━━━━━ DATASET EXTRACT ━━━━━

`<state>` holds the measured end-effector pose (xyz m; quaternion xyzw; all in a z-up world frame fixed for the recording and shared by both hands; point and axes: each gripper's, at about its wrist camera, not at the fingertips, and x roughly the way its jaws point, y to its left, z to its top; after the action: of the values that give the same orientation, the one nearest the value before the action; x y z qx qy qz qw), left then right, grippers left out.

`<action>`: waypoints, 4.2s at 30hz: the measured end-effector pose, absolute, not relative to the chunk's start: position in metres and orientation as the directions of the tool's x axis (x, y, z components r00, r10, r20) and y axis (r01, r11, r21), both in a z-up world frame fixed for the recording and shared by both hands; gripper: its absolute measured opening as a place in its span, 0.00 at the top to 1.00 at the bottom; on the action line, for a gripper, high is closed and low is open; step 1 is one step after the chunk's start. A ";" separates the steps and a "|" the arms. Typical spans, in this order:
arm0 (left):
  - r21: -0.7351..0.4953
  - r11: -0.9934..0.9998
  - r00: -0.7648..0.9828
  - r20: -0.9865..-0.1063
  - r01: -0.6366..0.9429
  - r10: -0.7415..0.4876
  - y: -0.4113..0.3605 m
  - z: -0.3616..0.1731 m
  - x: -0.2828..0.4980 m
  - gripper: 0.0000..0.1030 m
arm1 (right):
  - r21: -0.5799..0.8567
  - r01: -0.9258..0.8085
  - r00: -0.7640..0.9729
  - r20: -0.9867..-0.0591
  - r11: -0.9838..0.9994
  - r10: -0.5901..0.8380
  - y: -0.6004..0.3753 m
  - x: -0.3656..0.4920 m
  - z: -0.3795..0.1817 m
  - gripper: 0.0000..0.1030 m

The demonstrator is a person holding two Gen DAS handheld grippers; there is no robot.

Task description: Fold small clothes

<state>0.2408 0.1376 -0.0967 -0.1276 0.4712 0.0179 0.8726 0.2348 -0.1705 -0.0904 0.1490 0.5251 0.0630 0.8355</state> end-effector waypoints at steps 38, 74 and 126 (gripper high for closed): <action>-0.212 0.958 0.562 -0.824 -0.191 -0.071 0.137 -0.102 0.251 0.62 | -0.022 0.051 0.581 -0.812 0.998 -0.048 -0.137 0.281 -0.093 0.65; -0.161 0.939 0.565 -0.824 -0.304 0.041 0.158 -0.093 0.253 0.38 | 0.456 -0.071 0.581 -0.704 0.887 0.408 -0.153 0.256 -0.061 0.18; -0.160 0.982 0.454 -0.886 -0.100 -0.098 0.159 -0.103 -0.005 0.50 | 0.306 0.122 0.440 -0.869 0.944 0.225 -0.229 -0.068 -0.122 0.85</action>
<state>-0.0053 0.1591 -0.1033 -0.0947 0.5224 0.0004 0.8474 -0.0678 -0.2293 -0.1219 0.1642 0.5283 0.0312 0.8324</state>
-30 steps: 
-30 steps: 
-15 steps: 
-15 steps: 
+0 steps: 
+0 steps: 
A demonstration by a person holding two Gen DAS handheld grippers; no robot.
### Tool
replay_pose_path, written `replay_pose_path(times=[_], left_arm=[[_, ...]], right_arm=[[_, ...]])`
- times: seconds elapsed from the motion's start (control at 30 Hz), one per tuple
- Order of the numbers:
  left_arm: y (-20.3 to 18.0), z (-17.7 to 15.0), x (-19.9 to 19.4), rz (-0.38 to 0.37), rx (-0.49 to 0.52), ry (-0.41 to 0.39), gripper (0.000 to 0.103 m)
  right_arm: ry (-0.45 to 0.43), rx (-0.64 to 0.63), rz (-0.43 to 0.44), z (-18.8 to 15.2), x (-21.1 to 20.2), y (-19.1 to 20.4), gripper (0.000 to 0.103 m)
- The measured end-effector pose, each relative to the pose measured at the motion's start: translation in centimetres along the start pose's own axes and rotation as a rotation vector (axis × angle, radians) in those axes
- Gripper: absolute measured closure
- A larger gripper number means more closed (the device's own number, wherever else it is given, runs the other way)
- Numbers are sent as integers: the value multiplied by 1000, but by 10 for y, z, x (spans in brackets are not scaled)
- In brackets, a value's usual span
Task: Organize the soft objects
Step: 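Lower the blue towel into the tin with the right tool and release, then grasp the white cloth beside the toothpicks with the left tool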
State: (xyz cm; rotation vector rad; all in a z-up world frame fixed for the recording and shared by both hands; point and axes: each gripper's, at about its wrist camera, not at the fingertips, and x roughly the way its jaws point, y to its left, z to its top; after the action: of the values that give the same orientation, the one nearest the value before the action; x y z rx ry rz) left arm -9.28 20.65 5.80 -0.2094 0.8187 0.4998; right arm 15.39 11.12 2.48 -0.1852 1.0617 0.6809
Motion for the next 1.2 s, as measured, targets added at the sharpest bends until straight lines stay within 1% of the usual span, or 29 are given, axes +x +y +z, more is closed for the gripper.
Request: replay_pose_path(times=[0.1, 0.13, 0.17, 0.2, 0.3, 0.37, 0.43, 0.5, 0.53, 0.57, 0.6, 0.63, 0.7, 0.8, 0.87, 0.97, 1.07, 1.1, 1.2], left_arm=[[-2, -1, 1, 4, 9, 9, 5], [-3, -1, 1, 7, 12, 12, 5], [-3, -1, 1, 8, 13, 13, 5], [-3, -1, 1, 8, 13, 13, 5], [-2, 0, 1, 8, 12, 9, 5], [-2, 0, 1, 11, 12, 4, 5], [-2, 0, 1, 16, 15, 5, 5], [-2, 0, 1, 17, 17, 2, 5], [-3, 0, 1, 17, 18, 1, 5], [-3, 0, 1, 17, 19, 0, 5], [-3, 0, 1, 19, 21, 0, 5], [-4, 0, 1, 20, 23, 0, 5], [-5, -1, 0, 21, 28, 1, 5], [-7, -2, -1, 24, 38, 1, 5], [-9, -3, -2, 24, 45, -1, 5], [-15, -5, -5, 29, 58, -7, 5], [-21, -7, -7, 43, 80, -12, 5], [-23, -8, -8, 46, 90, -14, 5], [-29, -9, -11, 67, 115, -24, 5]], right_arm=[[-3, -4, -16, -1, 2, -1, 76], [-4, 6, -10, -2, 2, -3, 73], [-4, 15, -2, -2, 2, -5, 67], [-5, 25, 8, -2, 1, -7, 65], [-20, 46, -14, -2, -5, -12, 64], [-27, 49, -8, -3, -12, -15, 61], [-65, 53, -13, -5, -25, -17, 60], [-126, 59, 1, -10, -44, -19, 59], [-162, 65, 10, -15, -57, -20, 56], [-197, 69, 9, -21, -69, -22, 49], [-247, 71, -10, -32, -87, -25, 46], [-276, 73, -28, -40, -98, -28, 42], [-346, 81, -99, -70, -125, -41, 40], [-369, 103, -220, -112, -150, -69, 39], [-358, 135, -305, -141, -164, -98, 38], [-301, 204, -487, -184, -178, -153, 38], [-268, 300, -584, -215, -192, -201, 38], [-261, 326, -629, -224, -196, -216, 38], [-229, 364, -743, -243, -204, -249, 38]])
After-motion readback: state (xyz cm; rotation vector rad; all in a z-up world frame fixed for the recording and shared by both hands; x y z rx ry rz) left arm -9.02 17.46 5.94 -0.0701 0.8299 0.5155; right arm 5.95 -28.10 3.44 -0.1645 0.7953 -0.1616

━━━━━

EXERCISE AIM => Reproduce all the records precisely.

SOLUTION TO THIS EXERCISE =>
`<state>` holds the measured end-effector pose (xyz m; quaternion xyzw; all in a z-up world frame fixed for the recording and shared by both hands; point and axes: each gripper's, at about its wrist camera, not at the fingertips, and x roughly the way its jaws point, y to its left, z to its top; after the action: of the values that give the same orientation, the one nearest the value before the action; x y z qx qy qz qw), left then right, grippers left out.

`<action>`: waypoints, 4.2s at 30hz: the measured end-effector pose, absolute, not relative to the chunk's start: position in metres and orientation as the directions of the tool's x axis (x, y, z components r00, r10, r20) and y axis (r01, r11, r21), both in a z-up world frame fixed for the recording and shared by both hands; gripper: its absolute measured opening as a place in its span, 0.00 at the top to 1.00 at the bottom; on the action line, for a gripper, high is closed and low is open; step 1 is one step after the chunk's start. A ";" separates the steps and a "|" the arms. Typical spans, in this order:
arm0 (left):
  - r21: -0.7351..0.4953
  - r11: -0.9934..0.9998
  - r00: -0.7648..0.9828
  - r20: -0.9865..-0.1063
  - r01: -0.6366..0.9429
  - r10: -0.7415..0.4876
  - y: -0.4113..0.3605 m
  - z: -0.3616..0.1731 m
  - x: -0.2828..0.4980 m
  - gripper: 0.0000..0.1030 m
arm1 (right):
  - r21: -0.5799..0.8567
  - r01: -0.9258..0.8085
  - r00: -0.7640..0.9729
  - r20: -0.9867..-0.0591
  - r11: -0.9838..0.9994
  - r10: -0.5901..0.8380
  - y: -0.6004..0.3753 m
  - x: -0.3656..0.4920 m
  - z: -0.3795..0.1817 m
  - gripper: 0.0000..0.1030 m

The demonstrator is a person holding two Gen DAS handheld grippers; there is no robot.

Task description: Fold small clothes

<state>0.2408 0.1376 -0.0967 -0.1276 0.4712 0.0179 0.8726 0.2348 -0.1705 -0.0904 0.1490 0.5251 0.0630 0.8355</state> end-effector waypoints at steps 38, 74 and 126 (gripper high for closed): <action>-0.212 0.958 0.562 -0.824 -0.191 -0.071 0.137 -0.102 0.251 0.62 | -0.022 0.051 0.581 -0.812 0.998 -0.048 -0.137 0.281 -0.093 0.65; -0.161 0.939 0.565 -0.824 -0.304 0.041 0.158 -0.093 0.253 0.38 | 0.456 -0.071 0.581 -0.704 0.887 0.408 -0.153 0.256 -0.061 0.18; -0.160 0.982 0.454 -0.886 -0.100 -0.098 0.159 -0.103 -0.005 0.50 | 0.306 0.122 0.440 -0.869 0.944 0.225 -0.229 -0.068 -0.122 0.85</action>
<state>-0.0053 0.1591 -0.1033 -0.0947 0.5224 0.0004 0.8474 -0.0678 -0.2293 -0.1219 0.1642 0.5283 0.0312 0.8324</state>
-30 steps: 
-30 steps: 
-15 steps: 
-15 steps: 
+0 steps: 
+0 steps: 
A demonstration by a person holding two Gen DAS handheld grippers; no robot.
### Tool
replay_pose_path, written `replay_pose_path(times=[_], left_arm=[[_, ...]], right_arm=[[_, ...]])`
- times: seconds elapsed from the motion's start (control at 30 Hz), one per tuple
- Order of the numbers:
  left_arm: y (-20.3 to 18.0), z (-17.7 to 15.0), x (-19.9 to 19.4), rz (-0.38 to 0.37), rx (-0.49 to 0.52), ry (-0.41 to 0.39), gripper (0.000 to 0.103 m)
  right_arm: ry (-0.45 to 0.43), rx (-0.64 to 0.63), rz (-0.43 to 0.44), z (-18.8 to 15.2), x (-21.1 to 20.2), y (-19.1 to 20.4), gripper (0.000 to 0.103 m)
- The measured end-effector pose, each relative to the pose measured at the motion's start: translation in centimetres along the start pose's own axes and rotation as a rotation vector (axis × angle, radians) in those axes
- Gripper: absolute measured closure
- A larger gripper number means more closed (the device's own number, wherever else it is given, runs the other way)
- Numbers are sent as integers: the value multiplied by 1000, but by 10 for y, z, x (spans in brackets are not scaled)
- In brackets, a value's usual span
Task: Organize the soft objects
Step: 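Lower the blue towel into the tin with the right tool and release, then grasp the white cloth beside the toothpicks with the left tool
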State: (xyz cm; rotation vector rad; all in a z-up world frame fixed for the recording and shared by both hands; point and axes: each gripper's, at about its wrist camera, not at the fingertips, and x roughly the way its jaws point, y to its left, z to its top; after the action: of the values that give the same orientation, the one nearest the value before the action; x y z rx ry rz) left arm -9.28 20.65 5.80 -0.2094 0.8187 0.4998; right arm 15.39 11.12 2.48 -0.1852 1.0617 0.6809
Motion for the next 1.2 s, as measured, targets added at the sharpest bends until straight lines stay within 1% of the usual span, or 29 are given, axes +x +y +z, more is closed for the gripper.
Request: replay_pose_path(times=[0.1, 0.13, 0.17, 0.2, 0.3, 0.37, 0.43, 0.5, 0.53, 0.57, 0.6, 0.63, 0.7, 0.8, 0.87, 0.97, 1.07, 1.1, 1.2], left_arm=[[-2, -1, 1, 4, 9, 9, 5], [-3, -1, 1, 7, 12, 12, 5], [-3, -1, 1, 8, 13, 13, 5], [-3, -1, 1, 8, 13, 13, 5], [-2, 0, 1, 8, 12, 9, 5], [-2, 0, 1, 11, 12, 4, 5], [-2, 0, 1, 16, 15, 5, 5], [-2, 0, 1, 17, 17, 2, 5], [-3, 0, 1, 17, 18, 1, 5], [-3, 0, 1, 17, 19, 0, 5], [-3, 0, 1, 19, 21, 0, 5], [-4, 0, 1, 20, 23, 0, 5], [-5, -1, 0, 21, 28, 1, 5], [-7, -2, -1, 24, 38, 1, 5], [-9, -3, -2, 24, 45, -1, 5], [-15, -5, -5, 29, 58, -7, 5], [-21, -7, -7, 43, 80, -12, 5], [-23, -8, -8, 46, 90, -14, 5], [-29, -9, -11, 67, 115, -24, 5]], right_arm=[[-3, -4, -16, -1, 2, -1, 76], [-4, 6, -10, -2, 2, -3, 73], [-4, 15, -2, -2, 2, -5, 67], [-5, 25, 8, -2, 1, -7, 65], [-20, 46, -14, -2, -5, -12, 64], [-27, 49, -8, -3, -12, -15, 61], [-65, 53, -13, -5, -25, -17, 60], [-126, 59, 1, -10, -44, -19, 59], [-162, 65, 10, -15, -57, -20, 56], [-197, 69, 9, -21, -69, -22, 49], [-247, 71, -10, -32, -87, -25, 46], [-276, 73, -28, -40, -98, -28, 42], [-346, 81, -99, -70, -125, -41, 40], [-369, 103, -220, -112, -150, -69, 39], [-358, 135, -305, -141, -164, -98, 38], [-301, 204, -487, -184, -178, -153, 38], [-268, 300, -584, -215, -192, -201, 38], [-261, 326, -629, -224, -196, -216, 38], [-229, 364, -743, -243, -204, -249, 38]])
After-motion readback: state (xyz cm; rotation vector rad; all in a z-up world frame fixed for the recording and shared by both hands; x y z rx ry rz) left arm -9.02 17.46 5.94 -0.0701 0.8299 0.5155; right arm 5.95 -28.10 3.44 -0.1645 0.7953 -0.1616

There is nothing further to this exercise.